5

I am new to both python and scikit-learn so please bear with me.

I took this source code for k means clustering algorithm from k means clustering.

I then modified to run on my local set by using load_file function.

Although the algorithm terminates, but it does not produce any output like which documents are clustered together.

I found that the km object has "km.label" array which lists the centroid id of each document.

It also has the centroid vector with "km.cluster_centers_"

But what document it is ? I have to map it to "dataset" which is a "Bunch" object.

If i print dataset.data[0], i get the data of first file which i think are shuffled. but i just want to know the name.

I am confused with questions like Does the document at dataset.data[0] is clusterd to centoid at km.label[0] ?

My basic problem is to find which files are clustered together. How to find that ?

Community
  • 1
  • 1
Ashish Negi
  • 5,193
  • 8
  • 51
  • 95
  • Make sure to validate that the results are sensible. K-means will often return results that may be mathematical optimas, but not at all useful for the actual problem at hand! – Has QUIT--Anony-Mousse Jul 22 '13 at 19:55

2 Answers2

12

Forget about the Bunch object. It's just an implementation detail to load the toy datasets that are bundled with scikit-learn.

In real life, with you real data you just have to call directly:

km = KMeans(n_clusters).fit(my_document_features)

then collect cluster assignments from:

km.labels_

my_document_features is a 2D datastructure: either a numpy array or a scipy.sparse matrix with shape (n_documents, n_features).

km.labels_ is a 1D numpy array with shape (n_documents,). Hence the first element in labels_ is the index of the cluster of the document described in the first row of the my_document_features feature matrix.

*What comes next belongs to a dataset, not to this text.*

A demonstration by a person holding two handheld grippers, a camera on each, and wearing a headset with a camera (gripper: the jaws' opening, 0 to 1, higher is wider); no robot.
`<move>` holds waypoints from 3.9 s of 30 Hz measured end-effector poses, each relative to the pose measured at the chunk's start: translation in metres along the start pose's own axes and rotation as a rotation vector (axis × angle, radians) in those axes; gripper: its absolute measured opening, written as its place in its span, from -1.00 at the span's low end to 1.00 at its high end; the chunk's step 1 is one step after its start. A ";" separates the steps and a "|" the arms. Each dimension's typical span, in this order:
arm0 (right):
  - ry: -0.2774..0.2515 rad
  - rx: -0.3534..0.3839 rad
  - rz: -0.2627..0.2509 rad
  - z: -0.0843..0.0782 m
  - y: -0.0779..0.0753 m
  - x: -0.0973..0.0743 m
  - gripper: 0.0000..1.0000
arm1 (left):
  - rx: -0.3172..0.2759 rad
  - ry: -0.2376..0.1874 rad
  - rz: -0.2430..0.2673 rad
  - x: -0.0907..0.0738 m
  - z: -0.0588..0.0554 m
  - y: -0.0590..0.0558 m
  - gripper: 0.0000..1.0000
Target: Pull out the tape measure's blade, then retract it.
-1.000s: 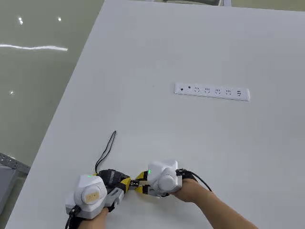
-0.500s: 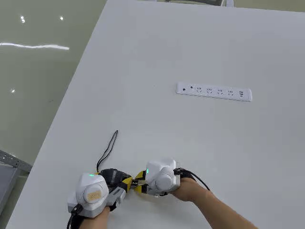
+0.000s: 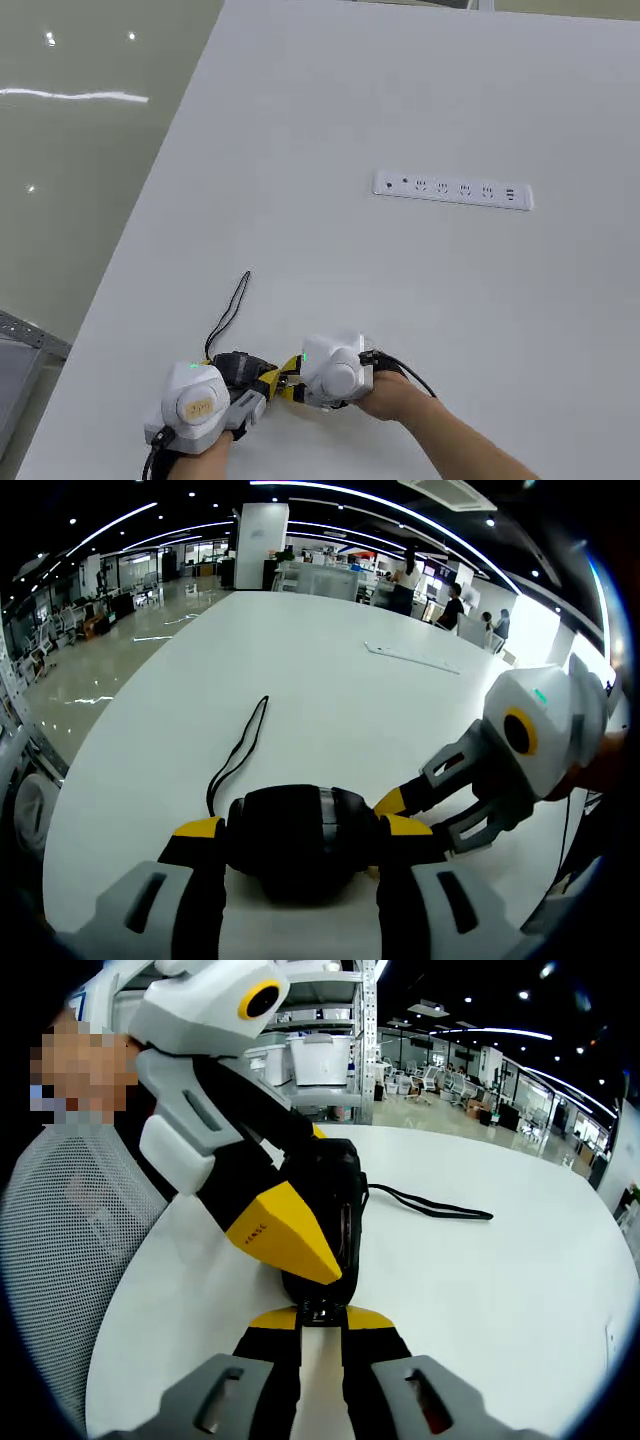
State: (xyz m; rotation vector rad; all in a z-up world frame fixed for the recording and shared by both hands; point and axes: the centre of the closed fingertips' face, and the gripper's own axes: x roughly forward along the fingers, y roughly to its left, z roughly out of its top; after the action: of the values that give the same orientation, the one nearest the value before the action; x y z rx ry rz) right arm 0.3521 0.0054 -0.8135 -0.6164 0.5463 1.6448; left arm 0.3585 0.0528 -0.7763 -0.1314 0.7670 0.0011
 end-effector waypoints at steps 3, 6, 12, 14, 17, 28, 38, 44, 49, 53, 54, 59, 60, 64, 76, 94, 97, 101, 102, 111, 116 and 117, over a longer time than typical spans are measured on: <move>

Typically you would build my_document_features with a TfidfVectorizer object:

my_document_features = TfidfVectorizer().fit_transform(my_text_documents)

and my_text_documents would a either a list python unicode objects if you read the documents directly (e.g. from a database or rows from a single CSV file or whatever you want) or alternatively:

vec = TfidfVectorizer(input='filename')
my_document_features = vec.fit_transform(my_text_files)

where my_text_files is a python list of the path of your document files on your harddrive (assuming they are encoded using the UTF-8 encoding).

The length of the my_text_files or my_text_documents lists should be n_documents hence the mapping with km.labels_ is direct.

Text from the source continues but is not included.